Explosions are the highlight of any large-budget action film, comedic punchline of a classic Looney Tunes cartoon, the exclamation point of a lyric in a song played live in concert, the colorful centerpiece at a fireworks display and often the epic finale of every Mythbusters episode. Beyond sheer visual spectacle, however, they are used in more practical applications like powering our vehicles, projecting missiles or even being used as a “pyro” - a small guillotine-type mechanism used in deploying solar panel arrays on satellites.

So what is it about explosions that are so compelling?


On a pure primal level, there is something to understanding how to “play with fire” and not get burned.  Somewhere in the years that make up human existence, someone said, “What if we learn to master this?”, and then, “If we did learn to master this, what can we use it for to make life better?”

“What if we could understand and recreate miniature versions of the big bang (repeatedly, reliably and safely) and how does that elevate us as a society?”

These inspiring questions lead to the desire to better understand the nature of combustion and its benefits. Furthermore, it took inspired individuals like Newton, Joule, Thomson (Kelvin) and many others to comprehend the implications and develop the science and mathematical framework by which we can predict the behavior of combustion.  Keep in mind that quite often, these individuals had to fight against overcoming the status quo of outdated opinions at the time, but in the end, their hard work became commonly-accepted methodologies today.

And with this framework in place, engineers all over the world have the means to design the tools, mechanisms, structures and materials to harness the rapid expansion of exothermic energy into usable energy.  Through a myriad of computer-aided design tools, we can now design such systems better, faster and cheaper than ever before, knowing how to estimate the extreme temperatures, pressures and forces that will be generated.


And, of course, if we can design it, we can rapidly improve upon our designs through simulation as well by applying the standard practices of FEACFD and material optimization, not to mention the Dynamic Design Analysis Method (DDAM), specifically developed by the U.S. Navy to model a vessel’s response to underwater explosions.  No matter where in the design process we are, modeling and simulation allow us to better ensure cost-effective reliability and safety.

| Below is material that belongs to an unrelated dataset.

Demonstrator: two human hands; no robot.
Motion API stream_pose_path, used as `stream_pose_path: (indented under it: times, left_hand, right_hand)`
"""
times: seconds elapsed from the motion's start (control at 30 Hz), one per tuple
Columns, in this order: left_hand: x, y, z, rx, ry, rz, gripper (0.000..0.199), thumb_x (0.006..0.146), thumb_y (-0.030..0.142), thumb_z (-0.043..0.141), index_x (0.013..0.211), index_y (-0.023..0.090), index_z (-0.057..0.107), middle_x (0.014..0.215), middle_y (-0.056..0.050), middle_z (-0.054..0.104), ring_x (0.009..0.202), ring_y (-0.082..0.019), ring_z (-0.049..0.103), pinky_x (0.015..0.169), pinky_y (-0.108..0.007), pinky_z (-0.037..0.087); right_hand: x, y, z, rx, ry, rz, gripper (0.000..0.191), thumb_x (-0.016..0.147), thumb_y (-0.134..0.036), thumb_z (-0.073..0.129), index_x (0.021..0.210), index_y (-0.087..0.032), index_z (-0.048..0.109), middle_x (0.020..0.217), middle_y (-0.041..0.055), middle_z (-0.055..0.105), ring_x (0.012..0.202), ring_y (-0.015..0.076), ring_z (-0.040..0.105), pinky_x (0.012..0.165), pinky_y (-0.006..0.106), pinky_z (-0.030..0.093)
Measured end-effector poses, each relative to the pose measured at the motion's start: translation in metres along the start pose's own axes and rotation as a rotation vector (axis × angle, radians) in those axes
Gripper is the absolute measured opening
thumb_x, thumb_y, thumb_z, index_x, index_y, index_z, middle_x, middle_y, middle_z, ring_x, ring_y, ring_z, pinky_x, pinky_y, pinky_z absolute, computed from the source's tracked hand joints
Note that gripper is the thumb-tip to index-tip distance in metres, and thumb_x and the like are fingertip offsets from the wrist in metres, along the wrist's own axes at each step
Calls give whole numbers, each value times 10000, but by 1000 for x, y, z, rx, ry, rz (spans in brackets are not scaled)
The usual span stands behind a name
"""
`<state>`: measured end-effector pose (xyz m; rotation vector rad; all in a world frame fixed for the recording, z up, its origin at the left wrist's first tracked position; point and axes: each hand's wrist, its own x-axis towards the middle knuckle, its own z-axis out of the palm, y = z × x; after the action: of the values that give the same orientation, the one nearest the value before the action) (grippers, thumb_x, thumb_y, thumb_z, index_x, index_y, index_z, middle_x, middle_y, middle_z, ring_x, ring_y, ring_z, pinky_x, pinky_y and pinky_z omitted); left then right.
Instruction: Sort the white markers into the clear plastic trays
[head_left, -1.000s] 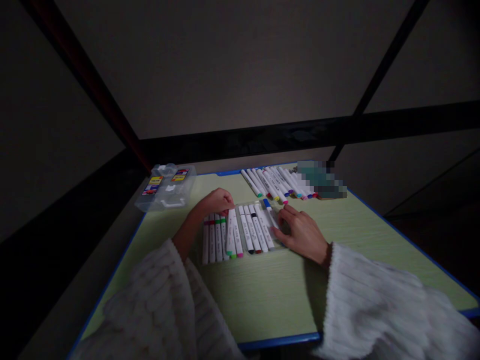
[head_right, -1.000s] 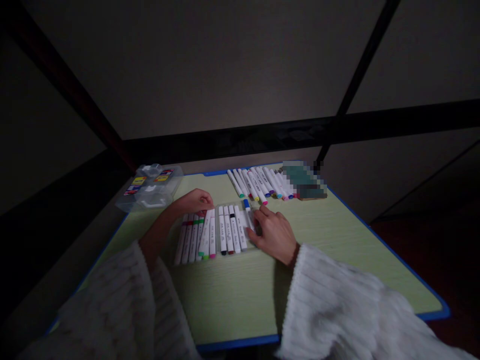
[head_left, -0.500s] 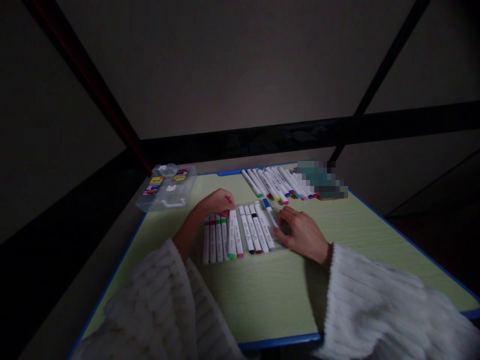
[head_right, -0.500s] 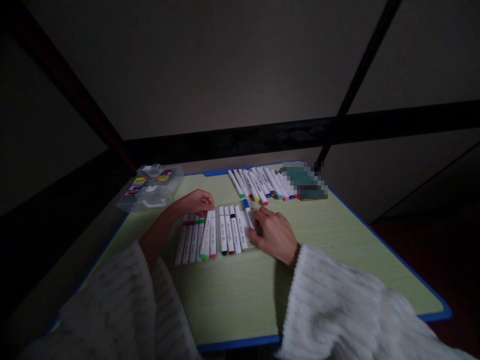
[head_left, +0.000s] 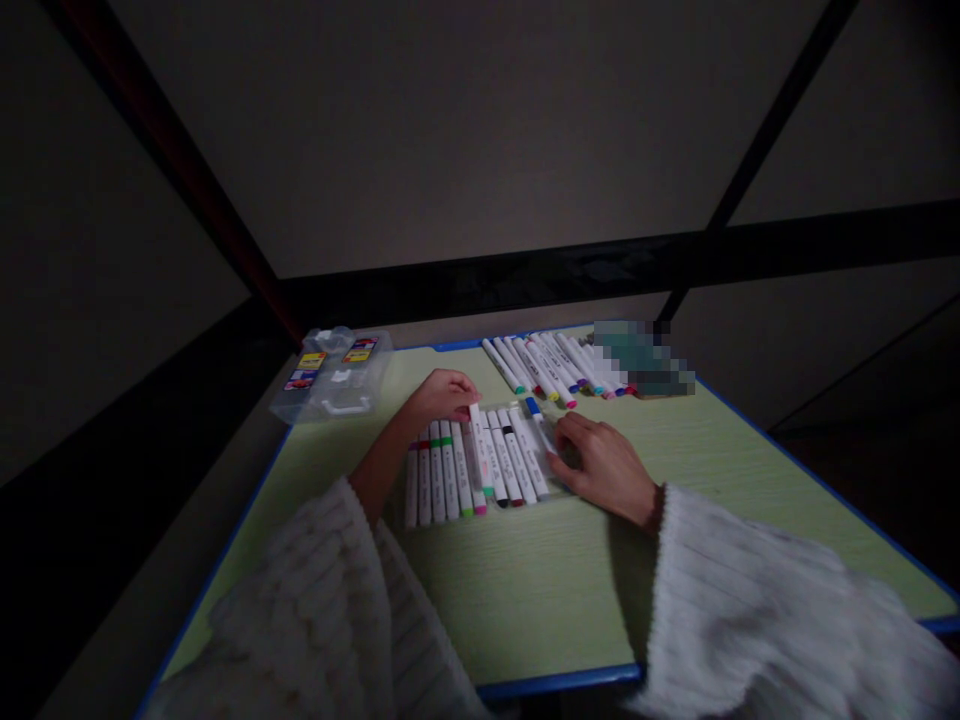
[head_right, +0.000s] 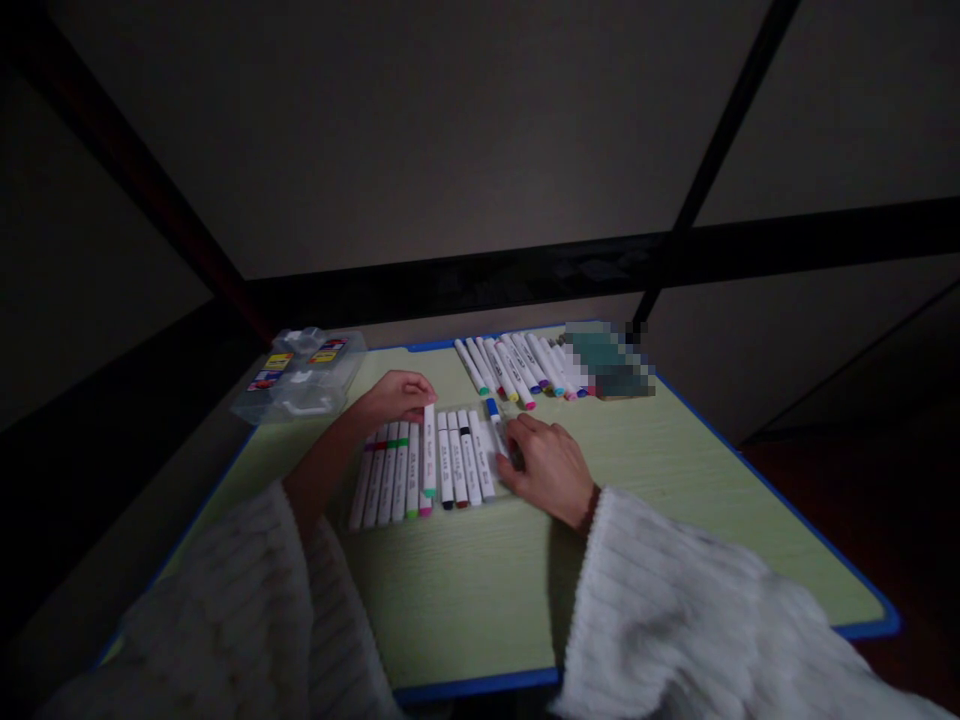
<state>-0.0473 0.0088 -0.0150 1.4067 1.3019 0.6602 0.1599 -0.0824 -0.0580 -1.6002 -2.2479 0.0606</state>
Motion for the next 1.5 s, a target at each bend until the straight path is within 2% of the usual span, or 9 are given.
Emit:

In the end, explosions are awesome sights and sounds to behold as well as being very useful.  There is a reason for this:  over several years we have come to understand combustion and how it works, and therefore, have developed the technology to put it to good use - one need only consider the number of explosions we are exposed to every day when we take our cars, motorcycles or even lawn mowers out for a spin!  Collectively, we have taken something dangerous and potentially life-threatening and learned to control it.  That is not to say that mistakes aren’t made anymore, but we continue to innovate better ways to reduce the hazards while providing both useful power and a visual delight for children of all ages.